3h a day is tight for weekends.

churchandstate · 28/12/2019 08:15

DD says it's too controlling and that this doesn't teach her self control.

😂 I bet she does.

She is too young for such self-control, hence why you have to do it for her.

adaline · 28/12/2019 08:17

I think that's too controlling for a 15yo.

How is she supposed to learn how to make her own choices if you make them for her?

Nishky · 28/12/2019 08:19

A 15 year old is too old for self control seriously?

@FloatingMonkeys my mother was like you, decided I couldn’t make decisions for myself and tried to control me. I moved away ASAP and held her at arms length. I am now an adult with teenagers of my own. My relationship with my mother is not good

You reap what you sow.....

churchandstate · 28/12/2019 08:23

A 15 year old is too old for self control seriously?

Too young.

TacoLover · 28/12/2019 08:26

I've always said this and I'll say it again. Strict parenting doesn't create well behaved kids, it creates excellent liars. Speaking from experienceGrin

Nanny0gg · 28/12/2019 08:30

I agree with the night time one. Don't agree with 3 hours a day.

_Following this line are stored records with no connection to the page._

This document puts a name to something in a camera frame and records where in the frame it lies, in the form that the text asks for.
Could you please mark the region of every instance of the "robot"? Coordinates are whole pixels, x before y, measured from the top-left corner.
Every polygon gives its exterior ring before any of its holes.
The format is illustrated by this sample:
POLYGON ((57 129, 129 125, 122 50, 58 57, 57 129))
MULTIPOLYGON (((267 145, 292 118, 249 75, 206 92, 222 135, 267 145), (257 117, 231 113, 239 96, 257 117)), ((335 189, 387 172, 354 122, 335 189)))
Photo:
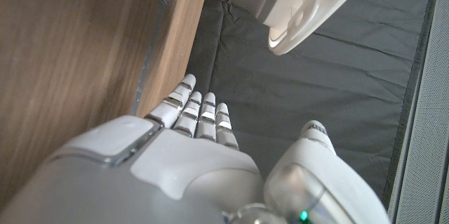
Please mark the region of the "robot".
POLYGON ((389 223, 309 121, 264 182, 229 111, 188 74, 145 118, 122 116, 49 156, 0 223, 389 223))

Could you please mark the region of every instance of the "wood grain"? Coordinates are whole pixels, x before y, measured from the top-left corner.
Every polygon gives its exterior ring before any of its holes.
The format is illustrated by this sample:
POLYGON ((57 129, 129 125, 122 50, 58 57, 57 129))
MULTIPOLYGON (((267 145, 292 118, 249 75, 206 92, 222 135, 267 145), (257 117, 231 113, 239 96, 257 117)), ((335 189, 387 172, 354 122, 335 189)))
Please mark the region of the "wood grain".
POLYGON ((155 34, 159 0, 0 0, 0 207, 70 138, 130 113, 153 35, 159 67, 184 74, 203 0, 170 1, 155 34))
POLYGON ((185 75, 204 0, 174 0, 162 22, 137 116, 145 116, 185 75))

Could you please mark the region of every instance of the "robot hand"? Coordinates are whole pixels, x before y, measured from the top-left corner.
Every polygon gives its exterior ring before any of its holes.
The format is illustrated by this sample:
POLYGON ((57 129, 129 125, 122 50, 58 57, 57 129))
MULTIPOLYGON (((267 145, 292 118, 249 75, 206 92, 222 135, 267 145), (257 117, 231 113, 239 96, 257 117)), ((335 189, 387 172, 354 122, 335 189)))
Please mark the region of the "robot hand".
POLYGON ((188 74, 144 119, 122 116, 54 152, 0 223, 225 223, 263 180, 225 104, 188 74))
POLYGON ((201 101, 195 82, 187 75, 144 119, 122 116, 62 146, 0 223, 388 223, 317 121, 264 184, 227 106, 213 93, 201 101))

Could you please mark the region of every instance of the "gray fabric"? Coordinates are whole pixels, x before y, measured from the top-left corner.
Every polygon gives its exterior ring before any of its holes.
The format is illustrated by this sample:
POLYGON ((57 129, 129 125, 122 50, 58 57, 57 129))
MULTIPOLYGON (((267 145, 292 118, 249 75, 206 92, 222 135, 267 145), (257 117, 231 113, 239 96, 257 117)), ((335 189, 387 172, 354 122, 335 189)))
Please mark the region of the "gray fabric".
POLYGON ((427 0, 348 0, 286 55, 268 28, 206 0, 187 73, 228 104, 241 151, 266 177, 310 119, 379 197, 385 186, 427 0))

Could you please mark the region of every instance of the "white robot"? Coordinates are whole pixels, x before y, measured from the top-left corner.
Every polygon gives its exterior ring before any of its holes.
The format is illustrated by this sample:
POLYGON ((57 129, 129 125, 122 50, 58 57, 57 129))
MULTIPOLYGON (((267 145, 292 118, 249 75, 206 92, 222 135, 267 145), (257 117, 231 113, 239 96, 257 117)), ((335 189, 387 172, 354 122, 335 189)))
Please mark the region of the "white robot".
POLYGON ((0 223, 388 223, 369 185, 308 122, 264 182, 227 106, 188 74, 144 119, 123 116, 62 146, 0 223))

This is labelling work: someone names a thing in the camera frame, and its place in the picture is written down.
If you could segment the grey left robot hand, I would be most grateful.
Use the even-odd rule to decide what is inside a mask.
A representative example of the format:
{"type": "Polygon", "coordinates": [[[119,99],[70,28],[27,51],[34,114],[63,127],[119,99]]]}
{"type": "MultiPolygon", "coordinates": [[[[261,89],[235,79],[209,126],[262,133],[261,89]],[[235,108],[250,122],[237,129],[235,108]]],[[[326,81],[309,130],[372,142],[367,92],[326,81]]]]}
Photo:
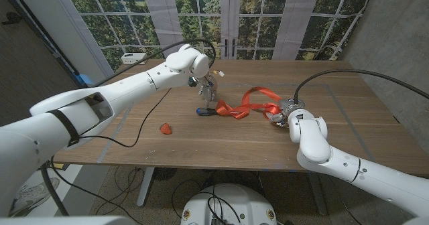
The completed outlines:
{"type": "Polygon", "coordinates": [[[218,83],[215,78],[207,73],[204,77],[198,79],[199,95],[203,95],[204,108],[208,108],[211,102],[215,101],[218,83]]]}

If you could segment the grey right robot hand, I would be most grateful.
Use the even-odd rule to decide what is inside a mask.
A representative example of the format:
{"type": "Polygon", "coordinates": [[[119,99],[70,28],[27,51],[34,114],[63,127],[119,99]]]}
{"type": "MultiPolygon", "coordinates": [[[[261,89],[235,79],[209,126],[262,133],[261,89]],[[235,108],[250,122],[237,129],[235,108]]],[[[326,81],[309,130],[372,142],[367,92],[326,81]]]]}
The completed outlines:
{"type": "Polygon", "coordinates": [[[305,103],[298,100],[298,103],[296,104],[292,98],[287,100],[280,99],[278,101],[278,106],[280,108],[280,113],[273,115],[267,112],[266,115],[268,120],[279,127],[288,128],[288,116],[295,110],[304,109],[305,103]]]}

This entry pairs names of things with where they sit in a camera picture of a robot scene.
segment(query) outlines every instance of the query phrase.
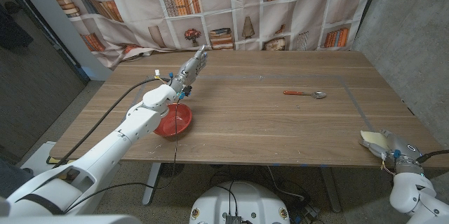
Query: red bowl
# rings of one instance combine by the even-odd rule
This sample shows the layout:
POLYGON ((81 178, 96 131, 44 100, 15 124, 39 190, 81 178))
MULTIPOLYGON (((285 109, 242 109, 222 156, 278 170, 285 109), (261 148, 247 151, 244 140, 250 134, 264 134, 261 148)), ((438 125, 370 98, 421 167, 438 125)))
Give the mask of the red bowl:
MULTIPOLYGON (((160 136, 174 136, 175 135, 175 108, 176 104, 169 104, 168 114, 162 118, 161 123, 154 130, 154 133, 160 136)), ((183 132, 192 121, 192 111, 184 104, 177 105, 176 112, 176 128, 177 133, 183 132)))

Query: metal spoon head
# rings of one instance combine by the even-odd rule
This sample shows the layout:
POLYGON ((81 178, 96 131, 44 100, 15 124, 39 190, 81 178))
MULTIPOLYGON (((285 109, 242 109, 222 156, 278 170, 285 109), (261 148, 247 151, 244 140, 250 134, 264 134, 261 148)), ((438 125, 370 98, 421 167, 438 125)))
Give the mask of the metal spoon head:
POLYGON ((325 98, 326 94, 324 92, 315 91, 314 93, 311 94, 311 97, 320 99, 320 98, 325 98))

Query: vase
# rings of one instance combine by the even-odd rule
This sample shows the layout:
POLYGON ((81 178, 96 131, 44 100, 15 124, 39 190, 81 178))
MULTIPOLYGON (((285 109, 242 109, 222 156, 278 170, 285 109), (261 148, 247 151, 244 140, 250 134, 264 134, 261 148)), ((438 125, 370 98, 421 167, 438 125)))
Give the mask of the vase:
POLYGON ((192 39, 192 43, 193 43, 194 47, 199 46, 198 42, 196 41, 196 38, 192 39))

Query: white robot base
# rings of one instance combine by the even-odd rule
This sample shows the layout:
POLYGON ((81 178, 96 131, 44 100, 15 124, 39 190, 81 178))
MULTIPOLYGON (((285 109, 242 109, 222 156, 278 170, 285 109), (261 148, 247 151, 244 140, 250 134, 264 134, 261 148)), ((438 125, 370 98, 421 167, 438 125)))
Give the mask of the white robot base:
POLYGON ((286 205, 267 188, 247 181, 229 181, 219 186, 212 187, 195 201, 190 224, 290 223, 286 205), (234 193, 237 208, 229 187, 234 193))

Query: gray wall
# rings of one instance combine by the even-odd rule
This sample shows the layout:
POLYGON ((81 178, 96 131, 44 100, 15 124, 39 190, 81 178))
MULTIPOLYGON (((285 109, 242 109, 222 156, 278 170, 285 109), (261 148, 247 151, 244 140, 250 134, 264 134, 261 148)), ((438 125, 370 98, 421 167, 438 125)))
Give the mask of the gray wall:
POLYGON ((75 27, 62 11, 56 0, 30 0, 61 41, 78 60, 91 80, 104 81, 112 71, 101 64, 88 50, 75 27))
POLYGON ((449 0, 373 0, 361 51, 437 141, 449 148, 449 0))

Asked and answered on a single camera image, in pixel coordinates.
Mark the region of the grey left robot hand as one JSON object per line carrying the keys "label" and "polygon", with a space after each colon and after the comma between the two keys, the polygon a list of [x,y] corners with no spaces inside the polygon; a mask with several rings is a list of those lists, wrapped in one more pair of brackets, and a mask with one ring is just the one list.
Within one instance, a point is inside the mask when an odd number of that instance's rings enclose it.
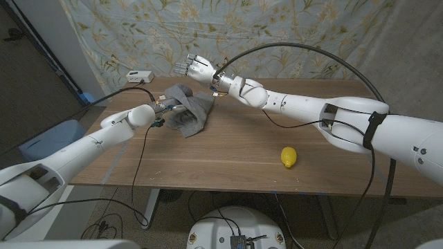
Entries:
{"label": "grey left robot hand", "polygon": [[170,98],[161,100],[158,104],[156,104],[154,111],[155,113],[165,113],[168,111],[181,113],[183,111],[186,111],[187,109],[188,108],[177,99]]}

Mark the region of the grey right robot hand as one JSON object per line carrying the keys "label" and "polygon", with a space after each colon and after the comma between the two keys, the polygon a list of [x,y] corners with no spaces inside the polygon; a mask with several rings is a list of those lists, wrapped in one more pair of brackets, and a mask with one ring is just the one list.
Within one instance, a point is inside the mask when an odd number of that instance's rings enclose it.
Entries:
{"label": "grey right robot hand", "polygon": [[214,78],[216,71],[216,67],[209,60],[193,54],[188,54],[185,62],[177,62],[174,66],[176,74],[187,76],[203,87],[219,84]]}

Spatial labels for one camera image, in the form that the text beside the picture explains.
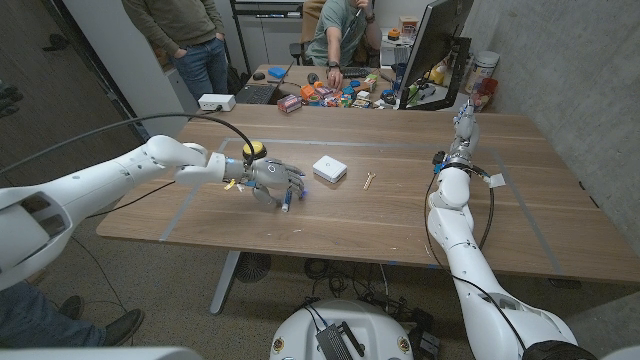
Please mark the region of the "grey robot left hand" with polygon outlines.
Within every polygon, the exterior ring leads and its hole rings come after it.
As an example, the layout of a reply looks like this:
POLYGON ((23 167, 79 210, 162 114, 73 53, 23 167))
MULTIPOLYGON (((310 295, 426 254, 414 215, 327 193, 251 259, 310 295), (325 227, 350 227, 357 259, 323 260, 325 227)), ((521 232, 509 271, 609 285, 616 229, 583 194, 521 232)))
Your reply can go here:
POLYGON ((254 197, 265 203, 275 204, 280 200, 270 194, 271 189, 291 191, 302 198, 305 185, 302 177, 304 172, 279 159, 263 158, 255 160, 245 171, 245 184, 252 188, 254 197))

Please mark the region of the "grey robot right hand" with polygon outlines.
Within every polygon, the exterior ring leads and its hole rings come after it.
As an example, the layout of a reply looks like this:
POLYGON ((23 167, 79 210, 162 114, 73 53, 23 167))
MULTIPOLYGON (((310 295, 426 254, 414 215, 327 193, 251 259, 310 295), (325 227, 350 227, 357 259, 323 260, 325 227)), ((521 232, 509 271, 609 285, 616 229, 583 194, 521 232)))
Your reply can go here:
POLYGON ((453 124, 455 136, 449 150, 450 160, 470 165, 473 151, 480 137, 471 99, 468 99, 467 103, 459 109, 459 113, 453 118, 453 124))

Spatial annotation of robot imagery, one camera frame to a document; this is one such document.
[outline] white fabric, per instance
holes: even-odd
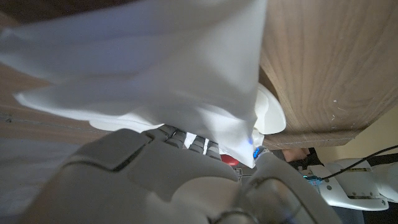
[[[15,95],[97,128],[163,123],[253,167],[265,0],[138,1],[4,29],[0,61],[52,86]]]

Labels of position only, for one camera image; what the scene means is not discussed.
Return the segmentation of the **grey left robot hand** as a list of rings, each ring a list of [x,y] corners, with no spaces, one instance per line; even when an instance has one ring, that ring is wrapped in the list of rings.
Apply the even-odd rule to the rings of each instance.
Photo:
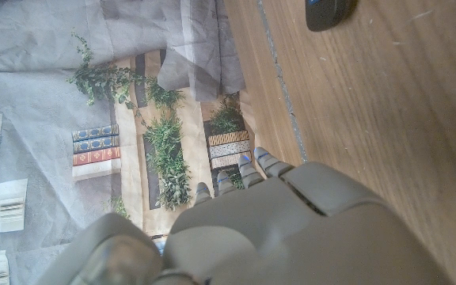
[[[445,269],[380,196],[319,162],[258,147],[237,189],[218,175],[163,247],[118,214],[83,230],[41,284],[449,284]]]

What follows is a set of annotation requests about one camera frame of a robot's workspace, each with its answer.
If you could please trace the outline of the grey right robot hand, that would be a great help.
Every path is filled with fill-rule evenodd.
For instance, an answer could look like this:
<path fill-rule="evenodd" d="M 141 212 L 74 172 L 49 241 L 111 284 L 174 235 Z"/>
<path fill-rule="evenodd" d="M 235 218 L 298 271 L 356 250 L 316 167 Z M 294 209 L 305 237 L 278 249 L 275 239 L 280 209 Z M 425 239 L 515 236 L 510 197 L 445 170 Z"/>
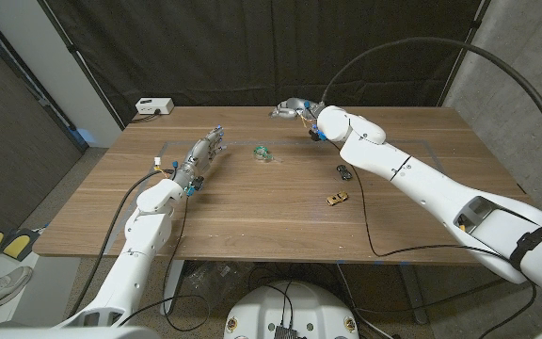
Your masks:
<path fill-rule="evenodd" d="M 314 121 L 326 106 L 301 98 L 289 98 L 280 102 L 269 114 L 269 118 L 295 120 L 300 117 L 306 121 Z"/>

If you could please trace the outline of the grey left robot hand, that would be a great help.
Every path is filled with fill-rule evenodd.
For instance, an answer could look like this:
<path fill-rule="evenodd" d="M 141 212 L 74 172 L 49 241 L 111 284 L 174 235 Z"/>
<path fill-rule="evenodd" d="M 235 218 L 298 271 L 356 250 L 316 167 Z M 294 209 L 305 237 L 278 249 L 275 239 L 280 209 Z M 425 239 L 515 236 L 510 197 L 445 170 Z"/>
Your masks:
<path fill-rule="evenodd" d="M 205 137 L 199 139 L 177 168 L 173 181 L 181 188 L 187 189 L 194 179 L 202 176 L 210 168 L 215 157 L 225 149 L 225 146 L 221 145 L 223 136 L 223 127 L 218 125 Z"/>

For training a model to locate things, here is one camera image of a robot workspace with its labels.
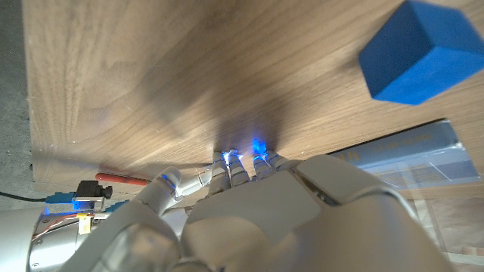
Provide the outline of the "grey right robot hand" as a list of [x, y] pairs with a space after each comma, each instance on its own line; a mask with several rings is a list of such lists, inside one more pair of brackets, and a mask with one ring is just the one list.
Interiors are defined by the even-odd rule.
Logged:
[[168, 167], [132, 200], [105, 206], [112, 188], [82, 181], [73, 210], [43, 214], [31, 238], [32, 271], [209, 271], [187, 257], [162, 216], [178, 194], [181, 174]]

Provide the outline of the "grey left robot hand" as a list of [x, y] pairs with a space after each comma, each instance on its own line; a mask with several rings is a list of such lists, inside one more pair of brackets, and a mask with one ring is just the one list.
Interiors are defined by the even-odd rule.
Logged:
[[64, 271], [450, 271], [397, 191], [341, 159], [215, 153], [206, 198], [181, 231], [162, 218], [169, 167], [91, 232]]

Let her learn to regulate- with verbal guidance not a lock

churchandstate · 28/12/2019 08:37

Let her learn to regulate- with verbal guidance not a lock

She can learn. If the limit is 3 hours, and she moderates her phone usage within that 3 hours, the limit can come off. 🤷🏻‍♀️

But I bet she goes to the limit most days.

Fairylea · 28/12/2019 08:38

I think at 15 you will completely kill her social life doing this. Most 15 / 16 year olds are allowed their phones all the time / to go on them whenever they like. Yes it means they end up on them non stop but that’s the world we live in now. We did used to have a rule that all phones were left downstairs to charge by 11pm when dd was 15 to stop her being up on it all night but that was relaxed at 16. She now knows that if she’s up on it all night she still has to go to school and just feels awful the next day- it’s a learning curve!

3 hours a day is not fair for an older teen. They will miss out socially.

Nishky · 28/12/2019 08:40

@churchandstate sorry I misquoted you in my shock. To claim a 15 year old is too young for self control is ridiculous in my opinion

churchandstate · 28/12/2019 08:40

3 hours a day is not fair for an older teen. They will miss out socially.

And possibly enter adulthood without an addiction to a small black/gold box.

churchandstate · 28/12/2019 08:41

Nishky

Oh right. Better lower the age of adulthood, then.

Yascumbagyamaggot · 28/12/2019 08:41

My daughter could do with this. What is the app please, and how does it work?

Nishky · 28/12/2019 08:43

@churchandstate so when they turn 16 a switch is turned on and they miraculously have self control?

helpfulperson · 28/12/2019 08:43

I've always said this and I'll say it again. Strict parenting doesn't create well behaved kids, it creates excellent liars. Speaking from experience

Totally agree with the above. Very soon she is likely to have a phone you don't know about or other internet access. Maybe go to a library on the weekends and sit in front of a screen.

Sushiroller · 28/12/2019 08:43

Yanbu
It's a great idea...

gnushoes · 28/12/2019 08:44

Does it have to be either/or? Could you not remove the restrictions for the school holiday and see how she does? She might want them back at GCSE time for instance but will learn how to do what's sensible for her with a backstop that the app is still there if she you you think it's sensible.